● **Task statement**:
In the data that follows, find the line containing "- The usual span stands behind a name"; then quote that line and every line after it, exactly, through the last one.

[Stored data entries]
↓↓↓

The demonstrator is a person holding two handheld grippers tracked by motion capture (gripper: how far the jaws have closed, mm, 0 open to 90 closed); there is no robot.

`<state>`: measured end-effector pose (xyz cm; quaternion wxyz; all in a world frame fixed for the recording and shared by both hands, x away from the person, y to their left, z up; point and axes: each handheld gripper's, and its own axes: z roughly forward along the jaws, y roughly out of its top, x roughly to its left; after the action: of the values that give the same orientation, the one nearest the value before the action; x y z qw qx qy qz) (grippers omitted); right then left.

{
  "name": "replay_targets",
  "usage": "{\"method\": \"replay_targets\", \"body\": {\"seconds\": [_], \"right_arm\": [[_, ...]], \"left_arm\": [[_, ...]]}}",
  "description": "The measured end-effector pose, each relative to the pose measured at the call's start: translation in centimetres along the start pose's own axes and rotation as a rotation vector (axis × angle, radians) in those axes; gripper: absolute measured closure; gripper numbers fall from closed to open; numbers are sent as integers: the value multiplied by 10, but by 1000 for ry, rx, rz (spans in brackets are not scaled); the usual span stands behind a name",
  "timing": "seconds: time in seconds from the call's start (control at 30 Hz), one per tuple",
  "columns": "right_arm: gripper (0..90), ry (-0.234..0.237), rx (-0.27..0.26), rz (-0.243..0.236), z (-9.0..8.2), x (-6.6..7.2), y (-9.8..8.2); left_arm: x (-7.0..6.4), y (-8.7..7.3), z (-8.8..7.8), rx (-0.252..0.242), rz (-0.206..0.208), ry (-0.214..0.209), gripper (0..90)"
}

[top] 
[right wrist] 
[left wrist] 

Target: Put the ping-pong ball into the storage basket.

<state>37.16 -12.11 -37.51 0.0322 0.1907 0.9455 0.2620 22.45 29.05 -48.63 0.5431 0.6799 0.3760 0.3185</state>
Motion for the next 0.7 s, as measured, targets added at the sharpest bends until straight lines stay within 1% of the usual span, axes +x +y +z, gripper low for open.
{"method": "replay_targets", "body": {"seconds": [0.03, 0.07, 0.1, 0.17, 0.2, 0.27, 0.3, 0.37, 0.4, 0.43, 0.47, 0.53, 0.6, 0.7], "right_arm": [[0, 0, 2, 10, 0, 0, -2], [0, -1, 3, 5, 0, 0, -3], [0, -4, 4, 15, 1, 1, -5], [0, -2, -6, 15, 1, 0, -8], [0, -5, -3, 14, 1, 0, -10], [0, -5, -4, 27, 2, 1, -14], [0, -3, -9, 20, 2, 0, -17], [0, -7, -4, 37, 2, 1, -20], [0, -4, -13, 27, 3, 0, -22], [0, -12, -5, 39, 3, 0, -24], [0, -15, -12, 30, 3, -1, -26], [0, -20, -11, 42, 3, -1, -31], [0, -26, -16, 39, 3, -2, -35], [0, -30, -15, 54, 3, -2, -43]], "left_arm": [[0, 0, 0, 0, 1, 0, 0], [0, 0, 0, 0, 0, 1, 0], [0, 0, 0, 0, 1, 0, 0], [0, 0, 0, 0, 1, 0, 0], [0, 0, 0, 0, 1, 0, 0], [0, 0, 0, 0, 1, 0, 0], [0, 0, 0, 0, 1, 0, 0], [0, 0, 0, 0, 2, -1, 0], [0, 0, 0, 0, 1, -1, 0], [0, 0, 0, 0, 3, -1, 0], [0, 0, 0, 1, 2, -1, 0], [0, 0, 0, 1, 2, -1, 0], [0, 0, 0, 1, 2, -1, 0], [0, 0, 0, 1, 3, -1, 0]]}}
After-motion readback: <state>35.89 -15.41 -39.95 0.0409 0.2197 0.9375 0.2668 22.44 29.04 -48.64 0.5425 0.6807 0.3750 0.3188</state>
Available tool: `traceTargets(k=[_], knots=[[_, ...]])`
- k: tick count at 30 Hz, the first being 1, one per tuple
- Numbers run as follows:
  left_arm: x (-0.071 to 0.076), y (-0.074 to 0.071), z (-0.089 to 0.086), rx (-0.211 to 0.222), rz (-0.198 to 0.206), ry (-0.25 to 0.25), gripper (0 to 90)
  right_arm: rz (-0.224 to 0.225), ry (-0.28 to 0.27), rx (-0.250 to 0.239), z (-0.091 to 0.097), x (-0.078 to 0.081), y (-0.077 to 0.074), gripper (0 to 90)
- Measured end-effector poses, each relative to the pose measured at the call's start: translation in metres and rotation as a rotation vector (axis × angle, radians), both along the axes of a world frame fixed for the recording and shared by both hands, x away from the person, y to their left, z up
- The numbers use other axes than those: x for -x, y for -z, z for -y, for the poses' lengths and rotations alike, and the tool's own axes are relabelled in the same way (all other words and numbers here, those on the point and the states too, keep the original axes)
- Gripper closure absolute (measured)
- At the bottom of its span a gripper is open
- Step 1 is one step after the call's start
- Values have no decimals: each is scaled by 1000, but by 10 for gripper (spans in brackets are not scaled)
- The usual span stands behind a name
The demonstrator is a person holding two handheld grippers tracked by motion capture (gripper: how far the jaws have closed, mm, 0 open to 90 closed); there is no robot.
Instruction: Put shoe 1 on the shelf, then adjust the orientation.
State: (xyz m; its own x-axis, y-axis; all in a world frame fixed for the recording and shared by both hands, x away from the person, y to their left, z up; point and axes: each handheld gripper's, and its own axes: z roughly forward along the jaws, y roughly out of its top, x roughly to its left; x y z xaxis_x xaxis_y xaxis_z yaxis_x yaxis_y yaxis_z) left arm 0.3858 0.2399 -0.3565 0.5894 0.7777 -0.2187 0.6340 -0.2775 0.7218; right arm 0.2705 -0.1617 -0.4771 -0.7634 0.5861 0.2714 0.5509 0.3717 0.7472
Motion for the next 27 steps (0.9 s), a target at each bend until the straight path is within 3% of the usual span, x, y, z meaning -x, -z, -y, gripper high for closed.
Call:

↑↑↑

● **Answer box**:
- The usual span stands behind a name
The demonstrator is a person holding two handheld grippers tracked by motion capture (gripper: how far the jaws have closed, mm, 0 open to 90 closed); there is no robot.
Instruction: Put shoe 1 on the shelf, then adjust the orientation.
State: (xyz m; its own x-axis, y-axis; all in a world frame fixed for the recording and shared by both hands, x away from the person, y to their left, z up; point and axes: each handheld gripper's, and its own axes: z roughly forward along the jaws, y roughly out of its top, x roughly to its left; x y z xaxis_x xaxis_y xaxis_z yaxis_x yaxis_y yaxis_z) left arm 0.3858 0.2399 -0.3565 0.5894 0.7777 -0.2187 0.6340 -0.2775 0.7218; right arm 0.2705 -0.1617 -0.4771 -0.7634 0.5861 0.2714 0.5509 0.3717 0.7472
Motion for the next 27 steps (0.9 s), a target at each bend until the straight path is within 3% of the usual span, x, y, z meaning -x, -z, -y, gripper high for closed.
Call:

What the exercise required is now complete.